Strategieansätze zur Weiterentwicklung des Anbausystems

  • Ein Antrag auf Aufnahme des Bitterholzes Quassia amara als Grundstoff nach Art. 23 der VO (EG) 1107/2009 ist gestellt und derzeit in der Begutachtung, so dass eine Unsicherheit für die mittel- und langfristige Perspektive besteht. Quassia wirkt selektiv (wichtige Nützlinge z.B. die Blutlauszehrwespe werden geschont). Mehrmalige Spritzungen mit dem breit wirksamen Pyrethrum während der Blüte, um die adulten Sägewespen zu reduzieren, würden dagegen so großen Schaden bei der  Nützlingspopulation anrichten, dass die Folgeschäden die Gesamtstrategie zur Insektenregulierung im Öko-Obstbau in unakzeptabler Weise beeinträchtigen würden. Die Wirksamkeit solcher Behandlungen scheint nach Erfahrungen im europäischen Ausland auch sehr begrenzt, so dass dies keine Alternative darstellt. Mit einem Niempräparat lässt sich zwar der Sekundärbefall reduzieren, auf den Primärbefall gibt es jedoch keinen Effekt, so dass bei starkem Befallsdruck Verluste nicht verhindert werden können.Die weitere Verfügbarkeit von Quassia ist daher für einen Teil der Betriebe überlebenswichtig. Aus diesem Grund engagiert sich die FÖKO auch im Sammeln von Spenden und in der Koordination einer internationalen Task Force, um die für eine Listung des Präparats als Grundstoff notwendigen Untersuchungen zu ermöglichen. Unabhängig von der Perspektive von Quassia ist es auf jeden Fall wichtig, die Biologie der Sägewespe besser zu verstehen und weitere Bausteine für die Strategie zu entwickeln. Folgende Strategieansätze werden derzeit diskutiert:
  • Einsatz von entomopathogenen Nematoden zur Reduktion der schlüpfenden adulten Tiere im Frühjahr. Es liegen erste interessante Ergebnisse von Praxisversuchen vor, nach denen eine gewisse Reduktion der adulten Tiere durch ein solches Verfahren möglich erscheint. Das Potential dieses Bausteins ist durch Witterungsverhältnisse/Beregnungsmöglichkeiten etc. und die Tatsache, dass die Sägewespe oft überraschend in bisher unbefallenen Anlagen auftritt, begrenzt. Trotzdem wurde das Verfahren unbedingt bestmöglich ausgearbeitet und auch auf Nebenwirkungen untersucht. Das Verfahren stellte sich aber als derzeit nicht praktikabel heraus (bearbeitet im Rahmen des BÖLN-Projekts FKZ 2815OE074, 2815OE116 und 2815OE117).

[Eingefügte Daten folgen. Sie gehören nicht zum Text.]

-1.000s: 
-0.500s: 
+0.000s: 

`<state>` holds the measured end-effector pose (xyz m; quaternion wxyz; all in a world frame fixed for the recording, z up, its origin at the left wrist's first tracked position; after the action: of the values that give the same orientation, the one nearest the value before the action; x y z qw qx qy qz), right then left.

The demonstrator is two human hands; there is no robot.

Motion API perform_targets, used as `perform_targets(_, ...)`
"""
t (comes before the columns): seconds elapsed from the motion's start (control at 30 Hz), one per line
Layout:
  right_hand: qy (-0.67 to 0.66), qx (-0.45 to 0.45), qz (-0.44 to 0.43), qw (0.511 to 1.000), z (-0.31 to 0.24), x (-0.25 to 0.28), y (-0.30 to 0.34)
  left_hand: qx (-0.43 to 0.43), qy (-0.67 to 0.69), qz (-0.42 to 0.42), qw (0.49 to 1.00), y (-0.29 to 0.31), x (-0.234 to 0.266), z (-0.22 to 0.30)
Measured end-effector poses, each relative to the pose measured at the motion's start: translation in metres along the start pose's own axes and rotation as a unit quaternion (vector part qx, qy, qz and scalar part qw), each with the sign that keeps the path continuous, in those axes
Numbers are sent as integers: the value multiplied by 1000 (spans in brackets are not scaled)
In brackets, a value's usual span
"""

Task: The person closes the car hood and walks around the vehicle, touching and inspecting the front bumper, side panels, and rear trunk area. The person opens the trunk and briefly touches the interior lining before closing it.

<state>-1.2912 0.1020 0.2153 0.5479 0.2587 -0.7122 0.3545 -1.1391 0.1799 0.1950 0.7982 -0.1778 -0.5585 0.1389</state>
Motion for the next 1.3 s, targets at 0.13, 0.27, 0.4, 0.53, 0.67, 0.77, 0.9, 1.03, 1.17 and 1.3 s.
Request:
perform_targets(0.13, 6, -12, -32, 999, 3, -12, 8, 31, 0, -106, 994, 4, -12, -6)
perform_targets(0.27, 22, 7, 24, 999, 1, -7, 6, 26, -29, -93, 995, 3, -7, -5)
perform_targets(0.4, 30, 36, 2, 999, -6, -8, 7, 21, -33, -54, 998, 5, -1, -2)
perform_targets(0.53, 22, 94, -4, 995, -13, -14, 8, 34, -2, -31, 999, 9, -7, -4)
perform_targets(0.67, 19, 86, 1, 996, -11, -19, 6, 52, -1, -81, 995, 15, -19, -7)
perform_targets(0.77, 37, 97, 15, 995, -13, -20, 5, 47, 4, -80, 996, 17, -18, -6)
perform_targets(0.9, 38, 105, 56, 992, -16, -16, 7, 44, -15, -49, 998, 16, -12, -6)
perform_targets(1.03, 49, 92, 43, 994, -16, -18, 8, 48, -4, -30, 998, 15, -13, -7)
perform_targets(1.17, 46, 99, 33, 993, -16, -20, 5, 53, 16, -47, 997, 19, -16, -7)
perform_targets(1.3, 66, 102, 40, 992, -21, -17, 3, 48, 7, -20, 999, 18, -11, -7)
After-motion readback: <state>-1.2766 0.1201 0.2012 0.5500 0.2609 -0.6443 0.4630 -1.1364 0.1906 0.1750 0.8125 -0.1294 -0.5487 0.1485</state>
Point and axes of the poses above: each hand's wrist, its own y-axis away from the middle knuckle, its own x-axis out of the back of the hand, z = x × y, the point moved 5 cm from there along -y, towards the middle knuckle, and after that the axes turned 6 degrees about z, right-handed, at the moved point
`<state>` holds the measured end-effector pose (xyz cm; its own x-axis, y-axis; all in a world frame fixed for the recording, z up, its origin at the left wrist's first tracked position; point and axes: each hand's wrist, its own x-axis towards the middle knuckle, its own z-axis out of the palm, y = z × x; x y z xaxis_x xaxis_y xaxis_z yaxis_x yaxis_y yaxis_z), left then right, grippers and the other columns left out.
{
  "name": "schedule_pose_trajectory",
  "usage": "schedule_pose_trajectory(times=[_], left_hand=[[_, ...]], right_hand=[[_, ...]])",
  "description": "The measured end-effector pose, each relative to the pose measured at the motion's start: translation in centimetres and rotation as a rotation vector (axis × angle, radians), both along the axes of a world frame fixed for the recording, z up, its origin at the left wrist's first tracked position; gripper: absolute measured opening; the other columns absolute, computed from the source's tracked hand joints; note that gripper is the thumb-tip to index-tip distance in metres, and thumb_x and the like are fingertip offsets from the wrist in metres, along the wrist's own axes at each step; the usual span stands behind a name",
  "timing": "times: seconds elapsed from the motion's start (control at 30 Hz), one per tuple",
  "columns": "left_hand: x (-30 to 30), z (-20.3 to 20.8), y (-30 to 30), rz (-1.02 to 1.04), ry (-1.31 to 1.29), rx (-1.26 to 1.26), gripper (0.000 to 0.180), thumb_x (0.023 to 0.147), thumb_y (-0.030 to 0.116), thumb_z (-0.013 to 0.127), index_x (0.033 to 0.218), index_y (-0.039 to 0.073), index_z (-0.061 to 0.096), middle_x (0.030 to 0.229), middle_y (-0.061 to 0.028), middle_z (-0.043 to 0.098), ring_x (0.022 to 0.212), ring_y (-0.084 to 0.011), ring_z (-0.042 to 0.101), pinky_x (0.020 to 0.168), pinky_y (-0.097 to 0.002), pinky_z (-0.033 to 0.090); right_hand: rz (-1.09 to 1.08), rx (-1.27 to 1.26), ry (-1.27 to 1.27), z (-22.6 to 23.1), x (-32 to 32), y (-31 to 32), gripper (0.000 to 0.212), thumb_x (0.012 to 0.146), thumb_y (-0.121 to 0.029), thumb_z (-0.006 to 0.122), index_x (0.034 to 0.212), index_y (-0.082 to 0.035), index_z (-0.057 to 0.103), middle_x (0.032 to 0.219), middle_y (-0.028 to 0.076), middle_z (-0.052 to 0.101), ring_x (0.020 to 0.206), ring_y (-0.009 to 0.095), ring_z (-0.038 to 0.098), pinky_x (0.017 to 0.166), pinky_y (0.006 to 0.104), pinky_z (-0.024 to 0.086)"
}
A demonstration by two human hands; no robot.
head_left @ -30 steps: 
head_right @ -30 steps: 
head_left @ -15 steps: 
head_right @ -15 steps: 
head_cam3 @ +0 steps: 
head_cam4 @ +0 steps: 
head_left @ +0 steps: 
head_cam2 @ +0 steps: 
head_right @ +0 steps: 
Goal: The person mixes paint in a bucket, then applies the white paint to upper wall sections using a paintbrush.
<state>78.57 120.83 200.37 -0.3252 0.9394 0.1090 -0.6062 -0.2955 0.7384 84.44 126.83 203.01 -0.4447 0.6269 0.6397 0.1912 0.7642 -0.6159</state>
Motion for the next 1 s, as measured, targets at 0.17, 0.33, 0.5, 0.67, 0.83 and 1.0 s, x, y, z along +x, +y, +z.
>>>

  • Um Verfahren zum Niedrighalten der Population (Absammeln, Nematoden etc.) besser in die Gesamtstrategie einbinden zu können, wäre es wichtig, besser zu verstehen inwieweit die Sägewespe anlagentreu ist, so dass der Befall mit dem des Vorjahres korreliert. Ein mehrjähiges Monitoring hat gezeigt, dass es sowohl Anlagen mit ständigem Befallsdruck über einige Jahre gibt als auch Anlagen, in denen völlig überraschend plötzlich hoher Befall auftritt. (BÖLN-Projekt FKZ 2815OE074, 2815OE116 und 2815OE117).
  • Verfahren zum Massenfang mit Weißfallen sind noch intensiver zu prüfen, auch auf Beifänge, können aber wohl in Jahren, in denen die Bäume sehr schnell aufblühen wenn die Sägewespe schlüpft, nur begrenzt zur Regulierung beitragen.
  • Da erst in den letzten 24 Jahren bundesweit hohe Populationen auftreten, sollte untersucht werden, welche natürlichen Gegenspieler der Apfelsägewespe (vor allem verschiedene Schlupfwespenarten) derzeit in den einzelnen Regionen vorhanden sind und welches Potential zu einer Förderung besteht.